When Using Proxy in Chrome, DNS Is Performed on Which Side?
When using proxy (e.g. SwitchyOmega) in Chrome, name resolution (DNS) is performed on client side or proxy side? Let's explore how it works.
The test in this post is done by Chrome 107.0.5304.107, SwitchyOmega with HTTP proxy.

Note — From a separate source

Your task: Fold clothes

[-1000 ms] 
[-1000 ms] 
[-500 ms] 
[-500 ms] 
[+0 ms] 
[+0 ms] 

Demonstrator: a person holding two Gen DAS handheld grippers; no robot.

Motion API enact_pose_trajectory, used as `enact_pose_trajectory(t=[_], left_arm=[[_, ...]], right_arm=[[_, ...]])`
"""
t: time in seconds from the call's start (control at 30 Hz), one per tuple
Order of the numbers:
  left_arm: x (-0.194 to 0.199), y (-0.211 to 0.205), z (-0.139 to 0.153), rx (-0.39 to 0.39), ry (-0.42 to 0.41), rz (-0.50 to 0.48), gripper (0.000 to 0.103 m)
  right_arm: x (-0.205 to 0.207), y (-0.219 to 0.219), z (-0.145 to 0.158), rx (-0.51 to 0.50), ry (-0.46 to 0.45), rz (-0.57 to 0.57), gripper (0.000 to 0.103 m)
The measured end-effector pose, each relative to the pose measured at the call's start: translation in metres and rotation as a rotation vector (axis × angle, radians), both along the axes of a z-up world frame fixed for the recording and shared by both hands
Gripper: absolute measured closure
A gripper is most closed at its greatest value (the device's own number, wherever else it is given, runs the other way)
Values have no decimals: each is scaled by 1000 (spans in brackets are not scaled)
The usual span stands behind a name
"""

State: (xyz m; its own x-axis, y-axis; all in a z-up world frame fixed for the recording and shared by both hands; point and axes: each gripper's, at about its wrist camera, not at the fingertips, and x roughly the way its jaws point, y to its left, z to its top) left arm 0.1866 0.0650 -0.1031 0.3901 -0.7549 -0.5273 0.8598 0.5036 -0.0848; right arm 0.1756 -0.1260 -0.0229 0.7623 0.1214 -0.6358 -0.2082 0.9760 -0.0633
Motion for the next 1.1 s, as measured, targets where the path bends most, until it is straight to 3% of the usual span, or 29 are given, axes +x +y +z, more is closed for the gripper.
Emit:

First, we should find an unvisited website, here we use
example.com
.
- Start Wireshark locally, apply filter
dns
to capture DNS traffic - Direct visit
example.com
Now, Wireshark captures DNS traffic locally:
Then, we clear local DNS cache by:
> ipconfig /flushdns
- Start
tcpdump
on proxy server:$ tcpdump -i eth0 port 53
- Use proxy and visit
example.com
Now tcpdump
captures DNS traffic on the proxy
server:
$ tcpdump -i eth0 port 53
tcpdump: verbose output suppressed, use -v or -vv for full protocol decode
listening on eth0, link-type EN10MB (Ethernet), capture size 262144 bytes
19:08:53.073284 IP xx.net.31379 > 69.63.19.16.domain: 41145+ [1au] A? example.com. (40)
19:08:53.073427 IP xx.net.48504 > 69.63.19.16.domain: 62656+ [1au] AAAA? example.com. (40)
Conclusion: When using proxy in Chrome, name resolution is performed on proxy side.
Here are documents to explain this for SOCKSv5 proxy. It seems that the same mechanism is applied for HTTP proxy as well:
In Chrome when a proxy's scheme is set to SOCKSv5, name resolution is always done proxy side (even though the protocol allows for client side as well). In Firefox client side vs proxy side name resolution can be configured with
network.proxy.socks_remote_dns
; Chrome has no equivalent option and will always use proxy side resolution.